**Activity**
When you repeat the material, keep each line exact and omit the pictures.
+++ Supplied material
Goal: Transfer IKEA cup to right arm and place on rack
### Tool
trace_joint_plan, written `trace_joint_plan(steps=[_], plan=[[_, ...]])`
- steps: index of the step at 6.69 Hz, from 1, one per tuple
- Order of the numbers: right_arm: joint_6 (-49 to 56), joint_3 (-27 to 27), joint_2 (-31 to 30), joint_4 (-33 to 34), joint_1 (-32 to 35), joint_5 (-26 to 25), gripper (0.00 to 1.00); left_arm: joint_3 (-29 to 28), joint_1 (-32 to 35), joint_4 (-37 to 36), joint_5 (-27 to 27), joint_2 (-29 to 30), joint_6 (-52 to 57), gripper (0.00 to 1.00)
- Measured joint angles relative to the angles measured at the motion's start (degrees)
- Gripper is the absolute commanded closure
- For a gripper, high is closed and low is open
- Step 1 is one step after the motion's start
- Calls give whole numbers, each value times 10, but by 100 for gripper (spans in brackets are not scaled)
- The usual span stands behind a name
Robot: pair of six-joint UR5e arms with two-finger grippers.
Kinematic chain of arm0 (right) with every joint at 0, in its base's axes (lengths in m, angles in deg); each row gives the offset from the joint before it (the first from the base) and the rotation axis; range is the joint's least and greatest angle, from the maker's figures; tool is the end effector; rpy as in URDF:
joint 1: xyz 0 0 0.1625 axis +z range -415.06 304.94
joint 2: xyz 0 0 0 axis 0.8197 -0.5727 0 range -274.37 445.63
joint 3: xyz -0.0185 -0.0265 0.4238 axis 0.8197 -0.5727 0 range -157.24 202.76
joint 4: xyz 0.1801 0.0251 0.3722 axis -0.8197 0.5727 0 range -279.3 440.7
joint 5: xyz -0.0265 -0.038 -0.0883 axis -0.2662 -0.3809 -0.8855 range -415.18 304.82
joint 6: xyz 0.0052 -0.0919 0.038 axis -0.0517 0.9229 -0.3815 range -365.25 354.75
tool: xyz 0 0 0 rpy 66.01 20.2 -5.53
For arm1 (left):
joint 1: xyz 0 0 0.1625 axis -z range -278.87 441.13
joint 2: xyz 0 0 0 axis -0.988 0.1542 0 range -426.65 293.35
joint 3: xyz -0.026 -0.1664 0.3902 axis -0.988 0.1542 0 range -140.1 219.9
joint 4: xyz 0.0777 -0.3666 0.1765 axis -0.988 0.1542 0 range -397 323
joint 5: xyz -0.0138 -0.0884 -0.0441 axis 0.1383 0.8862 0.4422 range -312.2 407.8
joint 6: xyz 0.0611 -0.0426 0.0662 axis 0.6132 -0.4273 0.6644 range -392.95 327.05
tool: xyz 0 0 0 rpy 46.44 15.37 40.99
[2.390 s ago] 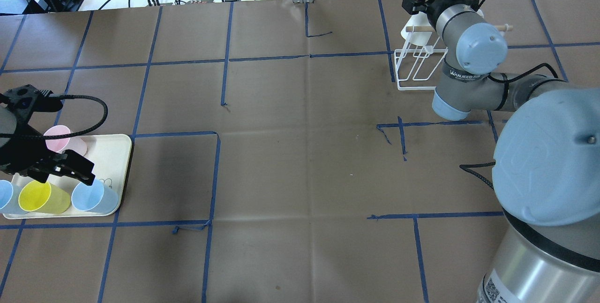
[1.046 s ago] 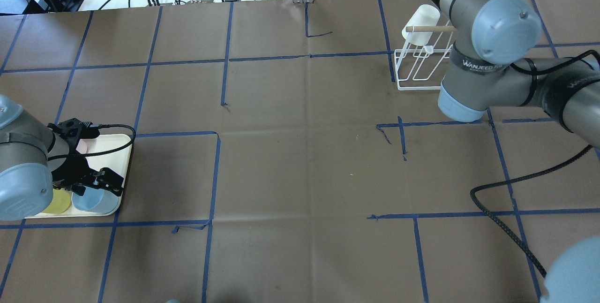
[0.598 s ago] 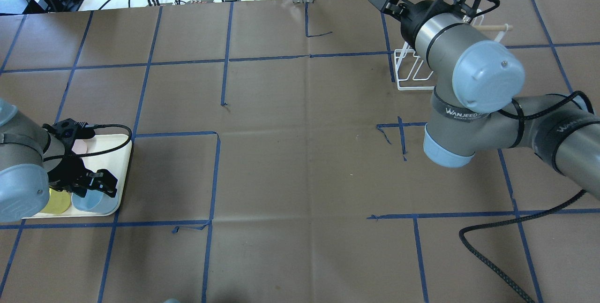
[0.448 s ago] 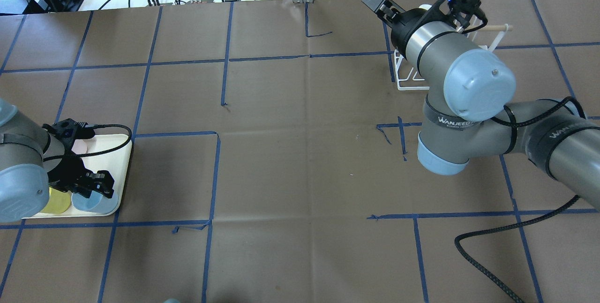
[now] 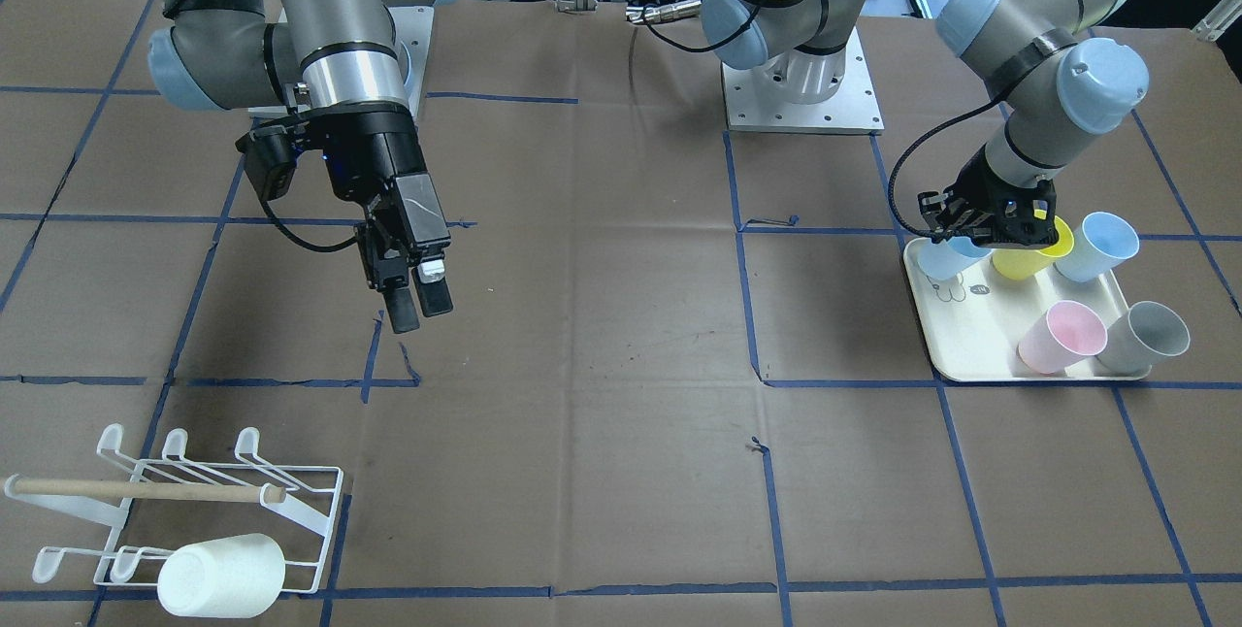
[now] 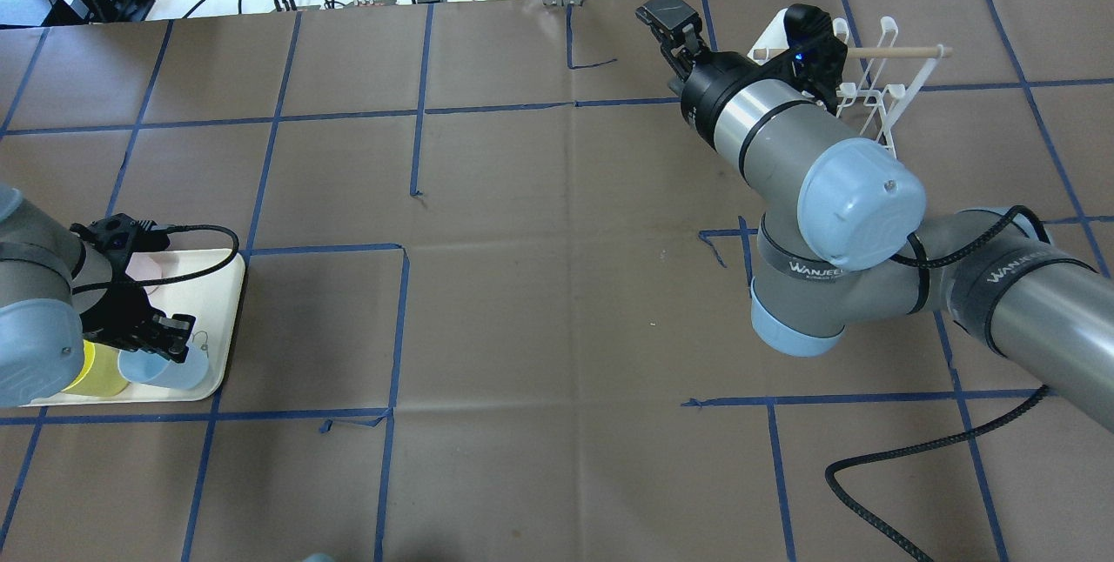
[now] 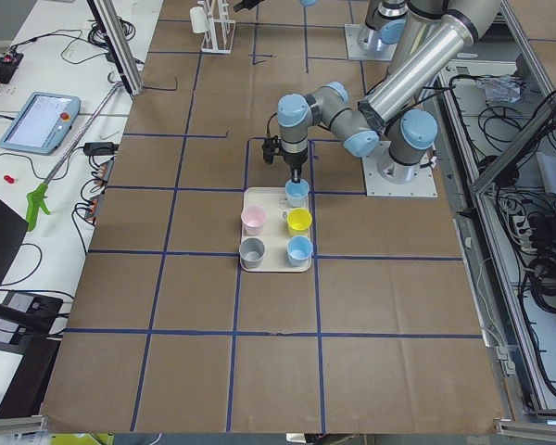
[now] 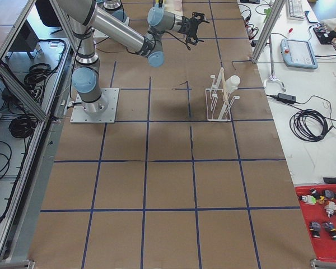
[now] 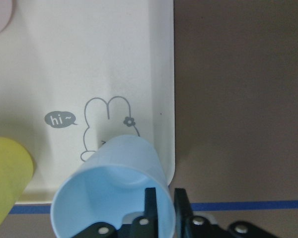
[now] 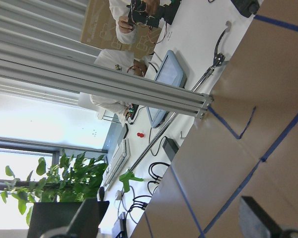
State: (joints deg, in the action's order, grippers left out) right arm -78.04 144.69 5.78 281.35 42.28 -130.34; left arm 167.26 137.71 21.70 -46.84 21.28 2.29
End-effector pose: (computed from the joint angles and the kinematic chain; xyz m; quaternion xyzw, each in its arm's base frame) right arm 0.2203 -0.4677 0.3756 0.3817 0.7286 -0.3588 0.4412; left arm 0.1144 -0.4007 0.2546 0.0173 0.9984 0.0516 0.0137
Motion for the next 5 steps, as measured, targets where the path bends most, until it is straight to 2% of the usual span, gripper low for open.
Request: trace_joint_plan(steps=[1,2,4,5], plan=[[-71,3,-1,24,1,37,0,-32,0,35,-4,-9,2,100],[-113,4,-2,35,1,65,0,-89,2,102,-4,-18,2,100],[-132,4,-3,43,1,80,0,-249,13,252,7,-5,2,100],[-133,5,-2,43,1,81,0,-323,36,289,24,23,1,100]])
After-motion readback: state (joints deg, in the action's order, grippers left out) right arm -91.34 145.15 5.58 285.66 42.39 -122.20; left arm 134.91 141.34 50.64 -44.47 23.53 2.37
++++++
**Output**
Goal: Transfer IKEA cup to right arm and place on rack
### Tool
trace_joint_plan, written `trace_joint_plan(steps=[_], plan=[[_, ...]])`
- steps: index of the step at 6.69 Hz, from 1, one per tuple
- Order of the numbers: right_arm: joint_6 (-49 to 56), joint_3 (-27 to 27), joint_2 (-31 to 30), joint_4 (-33 to 34), joint_1 (-32 to 35), joint_5 (-26 to 25), gripper (0.00 to 1.00); left_arm: joint_3 (-29 to 28), joint_1 (-32 to 35), joint_4 (-37 to 36), joint_5 (-27 to 27), joint_2 (-29 to 30), joint_6 (-52 to 57), gripper (0.00 to 1.00)
- Measured joint angles relative to the angles measured at the motion's start (degrees)
- Gripper is the absolute commanded closure
- For a gripper, high is closed and low is open
- Step 1 is one step after the motion's start
- Calls give whole numbers, each value times 10, but by 100 for gripper (spans in brackets are not scaled)
- The usual span stands behind a name
Robot: pair of six-joint UR5e arms with two-finger grippers.
Kinematic chain of arm0 (right) with every joint at 0, in its base's axes (lengths in m, angles in deg); each row gives the offset from the joint before it (the first from the base) and the rotation axis; range is the joint's least and greatest angle, from the maker's figures; tool is the end effector; rpy as in URDF:
joint 1: xyz 0 0 0.1625 axis +z range -415.06 304.94
joint 2: xyz 0 0 0 axis 0.8197 -0.5727 0 range -274.37 445.63
joint 3: xyz -0.0185 -0.0265 0.4238 axis 0.8197 -0.5727 0 range -157.24 202.76
joint 4: xyz 0.1801 0.0251 0.3722 axis -0.8197 0.5727 0 range -279.3 440.7
joint 5: xyz -0.0265 -0.038 -0.0883 axis -0.2662 -0.3809 -0.8855 range -415.18 304.82
joint 6: xyz 0.0052 -0.0919 0.038 axis -0.0517 0.9229 -0.3815 range -365.25 354.75
tool: xyz 0 0 0 rpy 66.01 20.2 -5.53
For arm1 (left):
joint 1: xyz 0 0 0.1625 axis -z range -278.87 441.13
joint 2: xyz 0 0 0 axis -0.988 0.1542 0 range -426.65 293.35
joint 3: xyz -0.026 -0.1664 0.3902 axis -0.988 0.1542 0 range -140.1 219.9
joint 4: xyz 0.0777 -0.3666 0.1765 axis -0.988 0.1542 0 range -397 323
joint 5: xyz -0.0138 -0.0884 -0.0441 axis 0.1383 0.8862 0.4422 range -312.2 407.8
joint 6: xyz 0.0611 -0.0426 0.0662 axis 0.6132 -0.4273 0.6644 range -392.95 327.05
tool: xyz 0 0 0 rpy 46.44 15.37 40.99
[2.390 s ago] 
[1.046 s ago] 
[0.598 s ago] 
[0.448 s ago] 
[now] 
[now] 
[now] 
[now] 
[now] 
[now] 
State: (joints deg, in the action's order, grippers left out) right arm -78.04 144.69 5.78 281.35 42.28 -130.34; left arm 167.26 137.71 21.70 -46.84 21.28 2.29
End-effector pose: (computed from the joint angles and the kinematic chain; xyz m; quaternion xyzw, each in its arm's base frame) right arm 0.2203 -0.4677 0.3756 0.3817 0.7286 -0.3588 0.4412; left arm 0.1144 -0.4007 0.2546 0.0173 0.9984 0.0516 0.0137
Motion for the next 5 steps, as measured, targets where the path bends most, until it is straight to 2% of the usual span, gripper low for open.
Request: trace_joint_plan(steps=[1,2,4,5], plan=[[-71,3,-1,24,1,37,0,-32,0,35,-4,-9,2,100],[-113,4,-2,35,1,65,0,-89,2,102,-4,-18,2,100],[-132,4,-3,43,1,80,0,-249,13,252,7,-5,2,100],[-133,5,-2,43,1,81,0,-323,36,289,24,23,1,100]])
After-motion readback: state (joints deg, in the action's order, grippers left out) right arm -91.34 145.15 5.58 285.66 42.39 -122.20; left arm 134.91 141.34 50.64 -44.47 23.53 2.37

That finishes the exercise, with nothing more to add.